The “Fly Like An Eagle” Stock Market

Following Chair Powell’s press conference yesterday, the song that appropriately captures market sentiment this week is the Steve Miller Band’s “Fly Like an Eagle.” It hit #2 on the Billboard Hot 100 chart in March 1977 (four months before I was born!):

I want to fly like an eagle
To the sea
Fly like an eagle
Let my spirit carry me…

Steve Miller Band - Fly Like an Eagle

Chair Powell’s commitment to “full employment” and ensuring no structural long-term unemployment – as we had following the Great Financial crisis (post 2009) – is clear.  He will keep the pedal to the metal with low short rates and $120B/month of bond purchases until everyone that wants a job, has a job.

“The Committee seeks to achieve maximum employment and inflation at the rate of 2 percent over the longer run.

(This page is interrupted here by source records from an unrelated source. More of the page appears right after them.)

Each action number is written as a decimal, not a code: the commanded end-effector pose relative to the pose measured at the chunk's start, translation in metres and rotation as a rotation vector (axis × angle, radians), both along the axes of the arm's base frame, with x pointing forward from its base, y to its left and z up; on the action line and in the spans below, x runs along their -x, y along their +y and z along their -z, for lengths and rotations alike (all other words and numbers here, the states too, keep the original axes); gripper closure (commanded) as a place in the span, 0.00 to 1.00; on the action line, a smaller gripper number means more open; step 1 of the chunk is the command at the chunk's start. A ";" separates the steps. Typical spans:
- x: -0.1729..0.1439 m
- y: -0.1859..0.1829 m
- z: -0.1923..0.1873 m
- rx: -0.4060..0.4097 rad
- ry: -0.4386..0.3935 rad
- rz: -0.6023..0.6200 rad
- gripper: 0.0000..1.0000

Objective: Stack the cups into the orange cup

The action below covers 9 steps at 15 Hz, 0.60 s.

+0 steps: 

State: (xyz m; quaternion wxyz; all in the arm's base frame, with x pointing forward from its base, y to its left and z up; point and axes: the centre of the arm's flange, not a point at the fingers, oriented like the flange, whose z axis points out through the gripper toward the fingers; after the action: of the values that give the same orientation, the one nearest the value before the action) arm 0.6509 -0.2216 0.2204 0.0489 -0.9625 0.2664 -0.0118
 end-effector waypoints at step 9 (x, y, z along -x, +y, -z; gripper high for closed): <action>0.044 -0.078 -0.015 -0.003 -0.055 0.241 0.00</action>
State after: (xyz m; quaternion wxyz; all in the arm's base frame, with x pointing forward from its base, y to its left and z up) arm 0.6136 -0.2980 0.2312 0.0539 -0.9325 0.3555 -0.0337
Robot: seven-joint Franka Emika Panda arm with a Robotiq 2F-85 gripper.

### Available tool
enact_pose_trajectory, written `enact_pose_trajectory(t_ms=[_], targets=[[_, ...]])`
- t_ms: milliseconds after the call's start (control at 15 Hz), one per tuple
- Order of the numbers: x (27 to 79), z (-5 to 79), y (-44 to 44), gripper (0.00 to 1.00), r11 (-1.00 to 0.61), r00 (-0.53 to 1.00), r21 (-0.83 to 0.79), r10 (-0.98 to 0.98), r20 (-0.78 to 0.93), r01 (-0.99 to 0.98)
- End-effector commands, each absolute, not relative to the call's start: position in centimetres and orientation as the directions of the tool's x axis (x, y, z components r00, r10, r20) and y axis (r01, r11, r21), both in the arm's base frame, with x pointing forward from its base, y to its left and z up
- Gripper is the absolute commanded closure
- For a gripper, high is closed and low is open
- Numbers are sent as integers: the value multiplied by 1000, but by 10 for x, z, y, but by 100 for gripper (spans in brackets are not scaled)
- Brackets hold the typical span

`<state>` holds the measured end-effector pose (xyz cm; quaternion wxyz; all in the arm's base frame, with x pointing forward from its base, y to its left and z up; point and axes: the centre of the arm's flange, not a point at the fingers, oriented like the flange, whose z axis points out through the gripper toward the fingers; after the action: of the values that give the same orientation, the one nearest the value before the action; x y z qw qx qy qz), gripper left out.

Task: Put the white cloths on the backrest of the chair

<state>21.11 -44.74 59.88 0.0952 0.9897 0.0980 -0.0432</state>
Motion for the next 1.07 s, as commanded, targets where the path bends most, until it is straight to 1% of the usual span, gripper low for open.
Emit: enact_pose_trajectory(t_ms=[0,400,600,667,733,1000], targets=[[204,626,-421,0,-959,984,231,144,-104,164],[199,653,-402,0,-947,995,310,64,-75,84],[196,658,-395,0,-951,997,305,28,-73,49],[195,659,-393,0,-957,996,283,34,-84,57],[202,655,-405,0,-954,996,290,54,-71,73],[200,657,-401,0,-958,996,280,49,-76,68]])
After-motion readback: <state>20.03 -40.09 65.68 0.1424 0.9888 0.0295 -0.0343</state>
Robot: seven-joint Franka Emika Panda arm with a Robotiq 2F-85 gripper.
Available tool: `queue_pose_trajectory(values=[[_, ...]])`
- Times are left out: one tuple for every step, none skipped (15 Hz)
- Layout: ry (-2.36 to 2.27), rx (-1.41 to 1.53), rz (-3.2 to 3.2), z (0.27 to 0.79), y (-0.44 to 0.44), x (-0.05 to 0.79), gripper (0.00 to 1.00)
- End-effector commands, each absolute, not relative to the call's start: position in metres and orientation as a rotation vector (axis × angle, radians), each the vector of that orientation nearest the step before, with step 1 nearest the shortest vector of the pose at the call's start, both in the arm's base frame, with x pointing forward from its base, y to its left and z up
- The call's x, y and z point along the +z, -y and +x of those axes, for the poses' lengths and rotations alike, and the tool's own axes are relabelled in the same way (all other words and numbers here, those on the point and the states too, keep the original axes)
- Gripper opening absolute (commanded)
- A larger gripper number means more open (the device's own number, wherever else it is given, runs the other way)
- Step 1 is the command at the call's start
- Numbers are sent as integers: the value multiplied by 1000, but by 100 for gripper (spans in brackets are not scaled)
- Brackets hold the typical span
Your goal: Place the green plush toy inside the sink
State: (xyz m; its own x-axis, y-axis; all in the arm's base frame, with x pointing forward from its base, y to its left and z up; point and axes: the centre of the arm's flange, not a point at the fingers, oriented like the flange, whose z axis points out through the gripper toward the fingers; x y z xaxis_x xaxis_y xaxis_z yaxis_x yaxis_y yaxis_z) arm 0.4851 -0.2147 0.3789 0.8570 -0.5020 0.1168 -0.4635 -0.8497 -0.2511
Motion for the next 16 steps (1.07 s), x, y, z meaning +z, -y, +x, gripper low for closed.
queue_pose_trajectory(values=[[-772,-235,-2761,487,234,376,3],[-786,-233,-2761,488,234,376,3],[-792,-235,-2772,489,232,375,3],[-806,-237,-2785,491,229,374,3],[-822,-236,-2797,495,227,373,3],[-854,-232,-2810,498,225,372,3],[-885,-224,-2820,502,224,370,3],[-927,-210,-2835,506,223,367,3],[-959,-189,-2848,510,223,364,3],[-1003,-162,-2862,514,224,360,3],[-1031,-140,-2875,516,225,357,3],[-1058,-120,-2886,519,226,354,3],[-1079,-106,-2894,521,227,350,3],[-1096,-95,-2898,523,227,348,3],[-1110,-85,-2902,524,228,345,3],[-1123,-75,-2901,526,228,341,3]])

With inflation running persistently below this longer-run goal, the Committee will aim to achieve inflation moderately above 2 percent for some time so that inflation averages 2 percent over time and longer‑term inflation expectations remain well-anchored at 2 percent. The Committee expects to maintain an accommodative stance of monetary policy until these outcomes are achieved.” 

The three numbers in yesterday’s statement that stood out were:

  1. Their 2021 GDP projections finally caught up with the Street at ~6.5% (up from 4.2% in December).
  2. Their 2021 unemployment rate expectation of just 4.5%.
  3. The fact that they now see PCE inflation at 2.4% (up from 1.8%).

This is in-line with the spike in 5-year inflation breakevens (now trading up to 2.58%):

FRED, “The breakeven inflation rate represents a measure of expected inflation derived from 5-Year Treasury Constant Maturity Securities and 5-Year Treasury Inflation-Indexed Constant Maturity Securities.. The latest value implies what market participants expect inflation to be in the next 5 years, on average.”

When 5 yr inflation breakevens hit 2.45% in late April 2011, the Fed started putting out trial balloons for “Operation Twist” (the Fed uses the proceeds of its sales from short-term Treasury bills to buy long-term Treasury notes). Several months later – on September 21, 2011 – they implemented the program with $400B. Bond yields compressed IN ANTICIPATION of this change of policy (from April through September) and BOTTOMED when the program was ACTUALLY IMPLEMENTED.